══ Supplied information
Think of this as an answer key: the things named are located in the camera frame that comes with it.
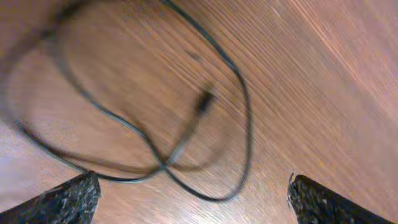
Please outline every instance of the table surface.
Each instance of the table surface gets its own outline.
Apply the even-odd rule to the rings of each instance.
[[[101,181],[93,223],[296,223],[286,201],[293,171],[398,222],[397,1],[176,3],[214,35],[248,81],[255,126],[251,175],[228,203],[199,200],[165,174],[141,184]],[[63,2],[0,4],[4,57]],[[14,115],[94,170],[136,177],[155,166],[138,136],[73,91],[45,46],[25,55],[7,79]],[[175,170],[215,196],[239,179],[245,133],[237,81],[170,9],[155,0],[95,4],[62,28],[61,46],[84,86],[139,121],[165,155],[202,88],[214,83],[217,100]],[[0,124],[1,211],[78,174],[7,123]]]

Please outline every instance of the black cable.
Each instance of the black cable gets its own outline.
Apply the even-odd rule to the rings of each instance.
[[[182,182],[170,169],[169,166],[172,166],[179,156],[181,155],[184,146],[186,142],[190,139],[192,136],[200,118],[206,113],[207,108],[211,104],[213,100],[213,94],[212,92],[206,90],[204,92],[203,98],[201,99],[200,103],[197,106],[196,114],[194,115],[192,121],[188,125],[188,128],[184,131],[182,134],[181,138],[179,139],[177,145],[175,146],[171,156],[167,161],[163,161],[160,154],[159,150],[157,147],[154,145],[152,140],[149,138],[149,136],[140,128],[137,126],[129,123],[122,117],[114,114],[110,110],[106,109],[104,106],[99,104],[94,97],[90,95],[78,82],[76,77],[74,76],[73,72],[71,71],[70,67],[68,66],[67,61],[63,57],[62,51],[58,47],[58,42],[57,42],[57,29],[62,23],[66,22],[69,20],[72,16],[74,16],[81,8],[89,5],[89,3],[92,3],[94,1],[92,0],[79,0],[75,1],[73,3],[70,3],[66,8],[60,11],[55,16],[55,26],[51,27],[50,29],[45,30],[43,33],[45,34],[45,39],[49,40],[49,53],[53,58],[53,61],[58,65],[61,74],[63,77],[74,87],[74,89],[87,101],[89,101],[95,108],[100,110],[103,114],[105,114],[107,117],[117,121],[121,125],[127,127],[131,131],[137,133],[140,138],[142,138],[148,147],[151,149],[154,157],[157,159],[159,163],[159,167],[157,169],[154,169],[152,172],[149,174],[146,174],[140,178],[135,178],[135,179],[128,179],[128,178],[122,178],[122,177],[114,177],[106,174],[100,174],[97,173],[97,176],[100,179],[104,180],[110,180],[110,181],[115,181],[115,182],[124,182],[124,183],[136,183],[140,182],[142,180],[146,180],[148,178],[153,177],[154,175],[158,174],[160,171],[165,171],[169,177],[176,182],[181,188],[185,189],[187,192],[191,193],[194,196],[197,196],[198,198],[201,198],[203,200],[211,201],[211,202],[223,202],[232,199],[234,196],[236,196],[243,188],[243,185],[249,175],[249,170],[251,166],[251,158],[252,158],[252,111],[251,111],[251,101],[250,101],[250,96],[248,92],[248,88],[246,86],[246,82],[244,81],[243,76],[240,74],[237,66],[235,63],[231,60],[231,58],[227,55],[227,53],[221,48],[221,46],[217,43],[217,41],[212,38],[212,36],[207,33],[207,31],[202,28],[199,23],[194,20],[189,14],[187,14],[185,11],[183,11],[180,7],[178,7],[176,4],[174,4],[170,0],[160,0],[162,3],[164,3],[166,6],[174,10],[177,14],[182,16],[189,24],[191,24],[207,41],[209,44],[211,44],[218,55],[221,57],[222,61],[228,66],[228,68],[235,74],[237,79],[239,80],[239,83],[241,85],[241,89],[244,95],[244,100],[245,100],[245,108],[246,108],[246,161],[243,169],[243,174],[241,177],[241,180],[239,181],[238,185],[235,186],[235,188],[228,193],[224,197],[210,197],[207,196],[203,193],[200,193],[199,191],[193,189],[192,187],[188,186],[184,182]],[[62,161],[64,164],[73,167],[75,169],[78,169],[80,171],[86,172],[88,169],[79,166],[75,163],[72,163],[68,160],[63,159],[58,153],[56,153],[51,146],[46,144],[45,142],[41,141],[39,138],[37,138],[34,134],[32,134],[29,130],[27,130],[21,121],[15,120],[14,121],[18,129],[28,138],[30,139],[33,143],[38,145],[43,151],[45,151],[47,154],[51,155],[52,157]]]

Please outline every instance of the cable connector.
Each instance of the cable connector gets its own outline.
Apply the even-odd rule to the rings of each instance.
[[[210,107],[211,103],[213,102],[215,96],[213,94],[213,85],[209,85],[205,91],[202,93],[201,98],[198,101],[196,111],[199,114],[204,114],[207,112],[207,109]]]

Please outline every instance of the wood grain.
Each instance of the wood grain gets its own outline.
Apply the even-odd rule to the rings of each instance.
[[[286,202],[293,170],[398,222],[396,1],[176,3],[215,36],[249,82],[255,147],[248,184],[236,200],[212,204],[164,174],[137,185],[101,182],[95,223],[296,223]],[[62,2],[30,4],[1,1],[1,56]],[[87,89],[145,126],[164,154],[200,90],[215,82],[217,101],[178,175],[215,195],[238,180],[242,96],[230,71],[180,17],[155,0],[102,2],[62,34],[62,48]],[[44,42],[20,62],[7,90],[36,133],[83,157],[82,164],[130,177],[155,165],[136,135],[105,119],[63,80]],[[1,211],[77,175],[4,122],[0,133]]]

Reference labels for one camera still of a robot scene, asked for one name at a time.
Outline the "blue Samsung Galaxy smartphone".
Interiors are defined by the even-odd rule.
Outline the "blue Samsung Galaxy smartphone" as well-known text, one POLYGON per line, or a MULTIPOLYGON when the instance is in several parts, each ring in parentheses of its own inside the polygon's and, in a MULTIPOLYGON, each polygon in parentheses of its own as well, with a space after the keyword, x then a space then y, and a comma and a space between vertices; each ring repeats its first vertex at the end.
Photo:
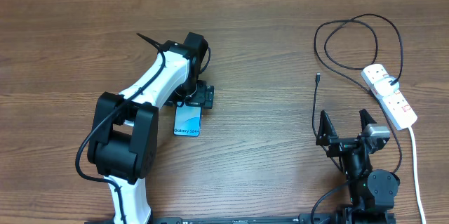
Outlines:
POLYGON ((198 137, 201 134, 201 108, 182 106, 175 111, 174 131, 176 136, 198 137))

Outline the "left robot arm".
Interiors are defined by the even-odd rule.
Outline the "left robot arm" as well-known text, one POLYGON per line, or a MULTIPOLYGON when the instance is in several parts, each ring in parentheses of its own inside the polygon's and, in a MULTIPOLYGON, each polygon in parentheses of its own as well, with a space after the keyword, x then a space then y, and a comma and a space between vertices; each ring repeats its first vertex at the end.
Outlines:
POLYGON ((199 79, 210 62, 204 36, 190 32, 182 43, 145 37, 156 50, 154 64, 130 87, 104 92, 91 132, 76 154, 77 173, 108 184, 114 205, 110 223, 151 223, 145 178, 156 157, 159 112, 175 107, 179 136, 200 133, 201 112, 213 107, 214 88, 199 79))

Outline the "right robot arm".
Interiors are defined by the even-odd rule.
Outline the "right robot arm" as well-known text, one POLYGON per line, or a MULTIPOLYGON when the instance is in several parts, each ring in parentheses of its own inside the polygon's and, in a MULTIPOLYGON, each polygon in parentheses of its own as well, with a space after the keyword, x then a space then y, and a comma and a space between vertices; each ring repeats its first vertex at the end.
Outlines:
POLYGON ((399 177, 390 171, 374 169, 370 155, 382 150, 390 139, 390 130, 381 126, 363 109, 359 112, 361 132, 354 138, 337 135, 330 117, 320 113, 316 144, 327 147, 326 156, 341 161, 346 182, 322 196, 313 206, 311 223, 395 223, 388 210, 394 207, 394 198, 400 185, 399 177), (350 204, 338 207, 333 213, 316 214, 318 205, 330 195, 347 188, 350 204))

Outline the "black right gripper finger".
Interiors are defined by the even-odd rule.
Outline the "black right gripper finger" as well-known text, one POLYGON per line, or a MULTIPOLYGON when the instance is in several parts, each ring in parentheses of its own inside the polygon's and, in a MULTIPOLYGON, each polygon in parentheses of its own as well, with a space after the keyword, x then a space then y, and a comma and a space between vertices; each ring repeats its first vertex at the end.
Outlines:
════
Work instructions: From the opening line of the entries, copy each line exactly until the line with "Please outline every instance of the black", which is copied as well; leave out pictures.

Task result:
Think of this as an answer key: the things named are located in the camera frame that comes with it.
Please outline every instance of the table surface.
Each instance of the table surface gets its own outline.
Apply the even-odd rule to the rings of each instance.
[[[101,181],[93,223],[296,223],[286,201],[293,171],[398,222],[397,1],[176,3],[214,35],[248,81],[255,126],[251,175],[228,203],[199,200],[165,174],[141,184]],[[63,2],[0,4],[4,57]],[[14,115],[94,170],[136,177],[155,166],[138,136],[73,91],[45,46],[25,55],[7,79]],[[175,170],[215,196],[239,179],[245,133],[237,81],[170,9],[155,0],[95,4],[62,28],[61,46],[84,86],[139,121],[165,155],[202,88],[214,83],[217,100]],[[0,124],[1,211],[78,174],[7,123]]]

Please outline every instance of the black cable.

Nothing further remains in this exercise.